Ich habe mit der Produktion neues Land betreten und neue Arten des Schauspiels entdeckt. Das Stück ist eine sehr präzise Anweisung, die man nur präzise spielen kann. In jede Aufführung gehe ich mit Leben hinein und es ist am Ende wie ein freier Fall, als wenn ich sterben würde. Ich lebe mich in den Text, in das Gefühl und in den Rhythmus ein, ich habe aber weniger an die Situation Sarah Kanes gedacht, so habe ich mich dem Stück nicht genähert.

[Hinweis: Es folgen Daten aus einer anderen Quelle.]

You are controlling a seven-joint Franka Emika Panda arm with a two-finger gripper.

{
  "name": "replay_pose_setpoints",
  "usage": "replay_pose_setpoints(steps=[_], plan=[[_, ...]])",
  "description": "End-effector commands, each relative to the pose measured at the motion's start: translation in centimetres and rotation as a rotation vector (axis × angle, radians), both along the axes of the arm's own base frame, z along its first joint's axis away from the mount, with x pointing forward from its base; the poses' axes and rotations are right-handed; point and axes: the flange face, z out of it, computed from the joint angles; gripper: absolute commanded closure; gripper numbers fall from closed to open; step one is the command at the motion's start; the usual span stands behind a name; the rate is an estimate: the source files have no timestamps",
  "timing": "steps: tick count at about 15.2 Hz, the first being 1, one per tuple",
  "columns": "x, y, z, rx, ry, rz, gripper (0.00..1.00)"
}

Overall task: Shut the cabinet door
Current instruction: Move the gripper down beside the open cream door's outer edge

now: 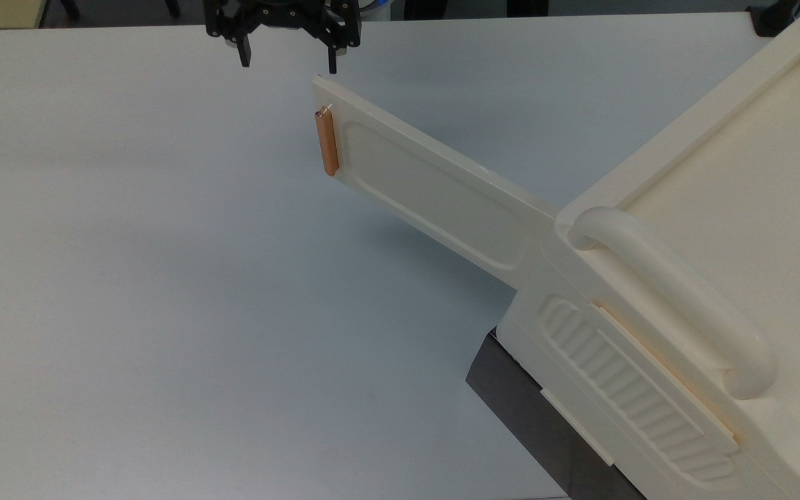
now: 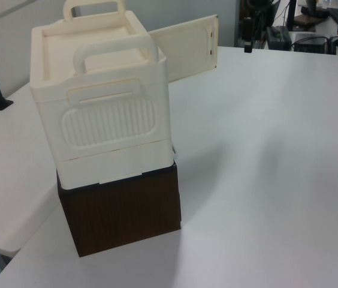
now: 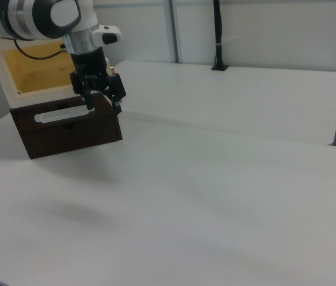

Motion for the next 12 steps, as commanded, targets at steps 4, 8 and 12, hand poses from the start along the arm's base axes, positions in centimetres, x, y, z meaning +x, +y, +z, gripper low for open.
replay_pose_setpoints(steps=[4,8,12], plan=[[-0.74,-1.21,1.29,0.015,0.001,0.009,0.00],[-0.67,-1.45,1.22,0.017,0.000,0.007,0.01],[-0.56,-2.04,1.46,0.029,-0.014,-0.003,0.84]])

Trine Dyrholm hat schon oft düstere Frauenrollen wie in „4.48 Psychose“ gespielt, die von inneren Konflikten zerrieben werden. Ihre Figuren scheinen immer am Rand einer Zerreißprobe zu stehen, die dennoch kühl und abgeklärt wirken. Dieses essentielle Schauspiel hat sie von den Ikonen der dänischen DOGMA-Bewegung, Thomas Vinterberg und Susanne Bier gelernt. Vinterbergs Film „Das Fest“ und Biers Oscar prämiertes Werk „In einer besseren Welt“ waren für sie eine Art erweiterte Theaterausbildung.

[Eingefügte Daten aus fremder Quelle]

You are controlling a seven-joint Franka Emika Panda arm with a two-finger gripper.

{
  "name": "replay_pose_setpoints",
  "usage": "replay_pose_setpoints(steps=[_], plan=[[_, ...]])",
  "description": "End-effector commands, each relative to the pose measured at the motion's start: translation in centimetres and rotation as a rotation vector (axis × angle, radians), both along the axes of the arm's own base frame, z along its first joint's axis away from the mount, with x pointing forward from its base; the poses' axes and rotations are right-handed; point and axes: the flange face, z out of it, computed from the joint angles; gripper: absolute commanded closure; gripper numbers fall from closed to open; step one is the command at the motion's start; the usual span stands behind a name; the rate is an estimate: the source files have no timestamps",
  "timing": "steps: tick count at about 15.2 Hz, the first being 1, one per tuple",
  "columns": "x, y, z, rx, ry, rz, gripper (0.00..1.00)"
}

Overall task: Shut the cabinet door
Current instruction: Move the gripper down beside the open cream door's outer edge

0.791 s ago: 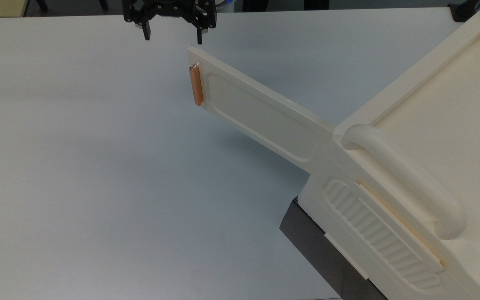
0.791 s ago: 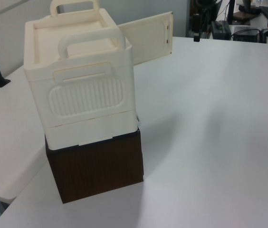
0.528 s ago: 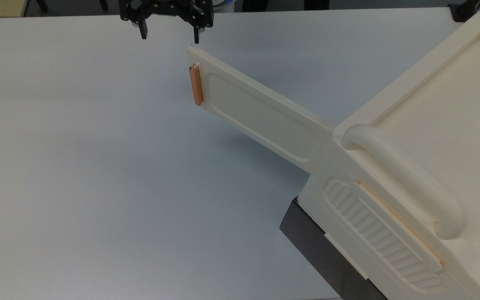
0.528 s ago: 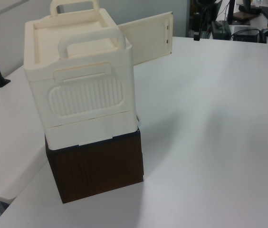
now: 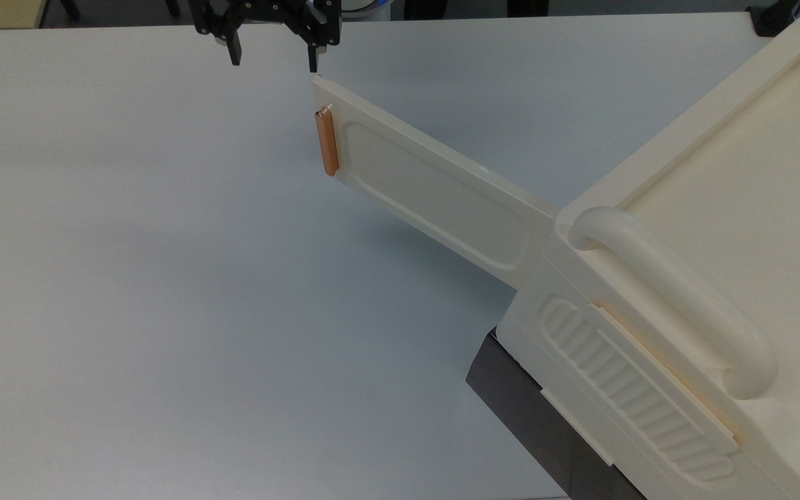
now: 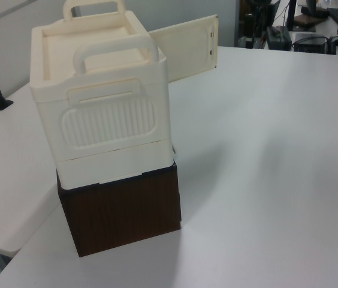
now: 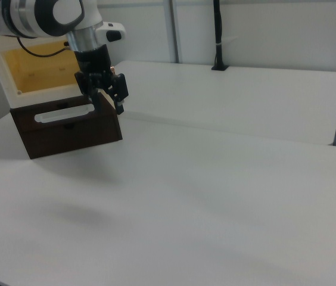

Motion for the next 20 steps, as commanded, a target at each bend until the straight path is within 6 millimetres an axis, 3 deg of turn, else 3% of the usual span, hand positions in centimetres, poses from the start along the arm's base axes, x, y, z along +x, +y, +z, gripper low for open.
replay_pose_setpoints(steps=[1,5,8,16,20], plan=[[-0.5,-0.4,0.7,0.039,-0.001,0.021,0.98],[-0.3,-0.5,0.9,0.061,-0.014,0.035,1.00],[0.2,-1.6,2.3,0.061,-0.056,0.016,1.00],[3.0,-1.2,8.6,0.111,-0.474,-0.004,1.00],[3.7,-0.4,10.1,0.174,-0.603,-0.017,1.00]])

Als wir „Das Fest“ gedreht hatten, war es fast wie Theater, weil wir alle vom Theater kamen. Wir haben viel improvisiert und zeitgenössische Dramen produziert, das war wie der DOGMA-Stil, wo man nie weiß, wo die Kamera ist. Und so arbeitet auch Susanne Bier. Man spielt die Szenen immer und immer wieder, man kann seinen Charakter nicht verlassen.“
Doch die Rollen lässt sie im Alltag hinter sich, deren Konflikte und Schmerz trüben sie nicht. Im realen Leben ist sie eine herzlich lachende Frau – ganz das Gegenteil der ihr verkörperten seelischen Abgründe ihrer Figuren.